ONE OF the best elements of lockdown loosening for me has been the lifting of the stay local ruling.

Older readers might recall I’m a big fan of going cycling in the New Forest, something that I in no way did during those long winter months.

With restrictions eased and the weather warming up, I’ve been really enjoying the benefits of going off road again, and disappearing into the silence and serenity of this unique landscape. Someone else who has long been enjoying the delights of the New Forest is the author and nature writer Neil Ansell.

This month sees the publication of his fascinating new book, The Circling Sky, which is all about this ancient and important habitat.

Having spent his early years growing up in Hampshire, Ansell knew the New Forest well from childhood.

Over the course of a year, beginning in January 2019 and finishing just before the original lockdown, Ansell returned to the Forest each month to discover a different area.

The result is a compelling mixture of nature writing, memoir, travel and polemic, all infused with Ansell’s passion for the subject. That passion came through clearly when I spoke to Ansell last week.
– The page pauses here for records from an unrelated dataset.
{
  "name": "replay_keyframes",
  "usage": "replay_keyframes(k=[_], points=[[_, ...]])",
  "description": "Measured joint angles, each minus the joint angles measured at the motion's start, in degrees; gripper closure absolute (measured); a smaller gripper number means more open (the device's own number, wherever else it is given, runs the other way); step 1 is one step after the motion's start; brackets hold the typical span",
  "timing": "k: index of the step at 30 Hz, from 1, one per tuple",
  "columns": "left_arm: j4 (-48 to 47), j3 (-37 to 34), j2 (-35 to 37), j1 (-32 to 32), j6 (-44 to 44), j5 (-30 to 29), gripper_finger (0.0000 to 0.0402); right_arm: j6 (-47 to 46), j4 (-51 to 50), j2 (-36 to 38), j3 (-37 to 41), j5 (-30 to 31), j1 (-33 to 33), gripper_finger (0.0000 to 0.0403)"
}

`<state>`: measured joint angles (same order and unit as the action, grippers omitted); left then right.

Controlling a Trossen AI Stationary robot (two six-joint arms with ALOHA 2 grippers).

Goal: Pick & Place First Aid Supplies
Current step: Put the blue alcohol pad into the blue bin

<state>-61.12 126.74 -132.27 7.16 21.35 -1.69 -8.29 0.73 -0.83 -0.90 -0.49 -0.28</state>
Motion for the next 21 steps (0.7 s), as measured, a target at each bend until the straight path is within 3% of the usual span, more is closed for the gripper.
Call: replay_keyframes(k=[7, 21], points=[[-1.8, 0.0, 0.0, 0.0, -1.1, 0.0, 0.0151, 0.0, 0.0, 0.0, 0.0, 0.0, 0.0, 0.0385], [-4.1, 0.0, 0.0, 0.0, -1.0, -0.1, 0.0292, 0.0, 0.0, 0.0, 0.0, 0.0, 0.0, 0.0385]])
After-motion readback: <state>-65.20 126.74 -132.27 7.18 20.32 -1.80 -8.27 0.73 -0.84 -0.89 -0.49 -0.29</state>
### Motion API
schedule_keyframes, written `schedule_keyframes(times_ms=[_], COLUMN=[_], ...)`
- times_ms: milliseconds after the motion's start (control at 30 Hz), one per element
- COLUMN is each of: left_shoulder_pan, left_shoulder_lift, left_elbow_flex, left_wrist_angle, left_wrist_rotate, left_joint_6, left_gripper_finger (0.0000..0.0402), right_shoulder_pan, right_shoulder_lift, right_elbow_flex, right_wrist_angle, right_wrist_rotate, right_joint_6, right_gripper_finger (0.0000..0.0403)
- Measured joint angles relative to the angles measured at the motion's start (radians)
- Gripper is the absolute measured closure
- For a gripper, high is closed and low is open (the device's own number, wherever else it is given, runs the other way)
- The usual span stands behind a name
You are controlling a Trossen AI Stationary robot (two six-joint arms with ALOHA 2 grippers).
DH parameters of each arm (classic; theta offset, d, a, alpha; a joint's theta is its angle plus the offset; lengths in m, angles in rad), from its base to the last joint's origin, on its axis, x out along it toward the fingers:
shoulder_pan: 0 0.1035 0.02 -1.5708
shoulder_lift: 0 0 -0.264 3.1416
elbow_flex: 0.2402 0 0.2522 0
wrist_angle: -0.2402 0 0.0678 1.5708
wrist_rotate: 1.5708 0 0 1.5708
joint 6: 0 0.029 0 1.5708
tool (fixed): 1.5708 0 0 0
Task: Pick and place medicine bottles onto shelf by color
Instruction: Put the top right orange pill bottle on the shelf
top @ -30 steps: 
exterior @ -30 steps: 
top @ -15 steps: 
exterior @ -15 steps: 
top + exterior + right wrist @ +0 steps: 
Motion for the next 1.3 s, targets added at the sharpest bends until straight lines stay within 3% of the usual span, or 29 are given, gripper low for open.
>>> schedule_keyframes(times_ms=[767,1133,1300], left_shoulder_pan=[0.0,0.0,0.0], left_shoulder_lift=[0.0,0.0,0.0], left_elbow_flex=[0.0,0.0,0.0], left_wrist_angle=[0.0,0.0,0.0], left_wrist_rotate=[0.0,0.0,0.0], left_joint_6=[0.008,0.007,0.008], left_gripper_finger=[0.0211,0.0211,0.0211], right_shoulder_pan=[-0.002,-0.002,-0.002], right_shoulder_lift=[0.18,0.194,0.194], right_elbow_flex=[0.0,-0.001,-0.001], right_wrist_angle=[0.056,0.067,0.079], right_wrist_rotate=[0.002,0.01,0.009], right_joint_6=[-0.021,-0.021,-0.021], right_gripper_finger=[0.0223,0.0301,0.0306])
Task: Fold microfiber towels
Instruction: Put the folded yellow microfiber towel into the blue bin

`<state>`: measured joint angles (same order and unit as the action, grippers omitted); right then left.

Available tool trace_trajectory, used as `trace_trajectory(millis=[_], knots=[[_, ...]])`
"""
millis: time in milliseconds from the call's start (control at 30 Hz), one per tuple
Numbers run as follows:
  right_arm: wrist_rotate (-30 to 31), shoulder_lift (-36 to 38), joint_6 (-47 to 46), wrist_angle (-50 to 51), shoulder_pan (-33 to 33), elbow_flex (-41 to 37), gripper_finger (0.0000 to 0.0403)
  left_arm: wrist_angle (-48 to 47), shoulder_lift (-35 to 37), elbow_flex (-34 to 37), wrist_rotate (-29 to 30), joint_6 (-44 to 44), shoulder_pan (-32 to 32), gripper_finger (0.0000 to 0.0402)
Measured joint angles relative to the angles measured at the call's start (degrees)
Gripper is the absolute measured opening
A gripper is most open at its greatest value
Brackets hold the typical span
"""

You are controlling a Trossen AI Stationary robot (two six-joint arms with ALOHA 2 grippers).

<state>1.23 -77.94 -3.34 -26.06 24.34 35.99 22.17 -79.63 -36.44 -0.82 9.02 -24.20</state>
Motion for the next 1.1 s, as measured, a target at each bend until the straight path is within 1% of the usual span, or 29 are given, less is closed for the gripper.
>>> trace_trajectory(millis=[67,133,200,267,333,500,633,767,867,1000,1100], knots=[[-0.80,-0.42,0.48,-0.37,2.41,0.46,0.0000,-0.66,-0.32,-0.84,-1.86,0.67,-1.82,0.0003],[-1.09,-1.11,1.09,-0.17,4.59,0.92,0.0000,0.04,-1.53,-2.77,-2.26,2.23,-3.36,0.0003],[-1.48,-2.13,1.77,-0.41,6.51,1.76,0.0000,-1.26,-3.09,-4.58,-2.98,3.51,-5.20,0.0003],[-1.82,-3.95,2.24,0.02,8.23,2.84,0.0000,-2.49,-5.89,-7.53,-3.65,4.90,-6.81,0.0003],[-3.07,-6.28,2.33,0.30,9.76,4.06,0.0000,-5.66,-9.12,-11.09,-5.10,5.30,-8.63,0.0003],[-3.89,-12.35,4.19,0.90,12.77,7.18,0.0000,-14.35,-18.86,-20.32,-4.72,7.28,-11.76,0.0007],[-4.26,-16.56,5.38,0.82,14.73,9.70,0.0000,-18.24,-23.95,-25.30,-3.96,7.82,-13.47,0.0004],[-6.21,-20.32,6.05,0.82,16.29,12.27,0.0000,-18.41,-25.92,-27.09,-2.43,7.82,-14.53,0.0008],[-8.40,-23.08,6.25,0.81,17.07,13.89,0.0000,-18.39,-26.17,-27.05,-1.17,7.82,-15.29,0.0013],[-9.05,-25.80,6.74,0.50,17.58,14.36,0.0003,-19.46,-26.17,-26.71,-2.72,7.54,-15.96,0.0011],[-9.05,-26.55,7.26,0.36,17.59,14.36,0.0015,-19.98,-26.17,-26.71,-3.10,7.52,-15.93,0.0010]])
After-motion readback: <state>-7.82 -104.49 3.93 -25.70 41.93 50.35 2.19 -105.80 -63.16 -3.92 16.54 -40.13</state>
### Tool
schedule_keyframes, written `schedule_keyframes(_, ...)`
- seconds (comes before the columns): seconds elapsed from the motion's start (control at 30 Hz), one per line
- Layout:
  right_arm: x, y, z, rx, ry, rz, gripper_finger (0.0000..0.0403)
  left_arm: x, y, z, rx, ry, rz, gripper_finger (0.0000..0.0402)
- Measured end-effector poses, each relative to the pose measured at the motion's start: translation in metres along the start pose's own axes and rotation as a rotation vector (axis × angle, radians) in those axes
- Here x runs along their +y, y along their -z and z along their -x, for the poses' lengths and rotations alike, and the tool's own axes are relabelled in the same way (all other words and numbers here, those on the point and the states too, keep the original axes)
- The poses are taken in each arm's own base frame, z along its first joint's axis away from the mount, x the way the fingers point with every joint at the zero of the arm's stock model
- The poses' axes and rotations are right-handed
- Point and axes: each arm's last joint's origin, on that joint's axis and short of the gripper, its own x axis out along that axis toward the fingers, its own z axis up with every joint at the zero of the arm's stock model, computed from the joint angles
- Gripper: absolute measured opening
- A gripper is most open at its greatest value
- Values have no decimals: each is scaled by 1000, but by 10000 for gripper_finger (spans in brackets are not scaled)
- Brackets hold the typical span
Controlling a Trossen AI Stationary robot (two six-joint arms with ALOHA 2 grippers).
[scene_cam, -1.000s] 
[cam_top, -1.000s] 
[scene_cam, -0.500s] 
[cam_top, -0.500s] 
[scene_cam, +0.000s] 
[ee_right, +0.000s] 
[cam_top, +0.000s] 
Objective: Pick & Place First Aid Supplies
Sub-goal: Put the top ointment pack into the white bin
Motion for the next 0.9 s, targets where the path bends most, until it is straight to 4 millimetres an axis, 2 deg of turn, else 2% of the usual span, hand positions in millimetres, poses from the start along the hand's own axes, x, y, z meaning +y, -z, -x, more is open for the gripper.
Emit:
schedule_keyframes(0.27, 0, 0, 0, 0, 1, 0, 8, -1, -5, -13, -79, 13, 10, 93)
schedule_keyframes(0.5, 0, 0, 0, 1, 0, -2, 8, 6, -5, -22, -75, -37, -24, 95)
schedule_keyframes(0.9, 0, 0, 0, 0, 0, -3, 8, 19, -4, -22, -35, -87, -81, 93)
He described how many of his books have been about discovering landscapes for the first time. With the New Forest, by contrast, there were different layers of meaning to explore: he revisited the place where he’d first gone camping as an eleven-year-old, remembering exactly where he’d pitched the tent, but re-experiencing the landscape as a parent now himself.

Although the New Forest can often feel a crowded place, Ansell discovered how quickly the crowds dispersed.

Step away from the car parks and familiar footpaths and it remains very easy to lose yourself. For the full experience, Ansell recommended following a stream and seeing where it takes you, spending a while just soaking up the landscape.

His approach is not dissimilar to the current vogue for forest bathing, but one Ansell has been doing instinctively for years.

The personal element of Ansell’s visits gives the book its depth.

“The New Forest is still indisputably the same place that I remember from long ago,” he writes. “It looks the same, it smells the same, and most of all it feels just as it does in my memories.”

But it is the environmental element that gives the narrative its bite, Ansell arguing that the crisis in the natural world should not be understated: “Nature writing may often be read for comfort and reassurance,” Ansell says, “but perhaps we need to allow a little room for anger too.”

We’re fortunate to have such an internationally important landscape so close. We should do more to protect it.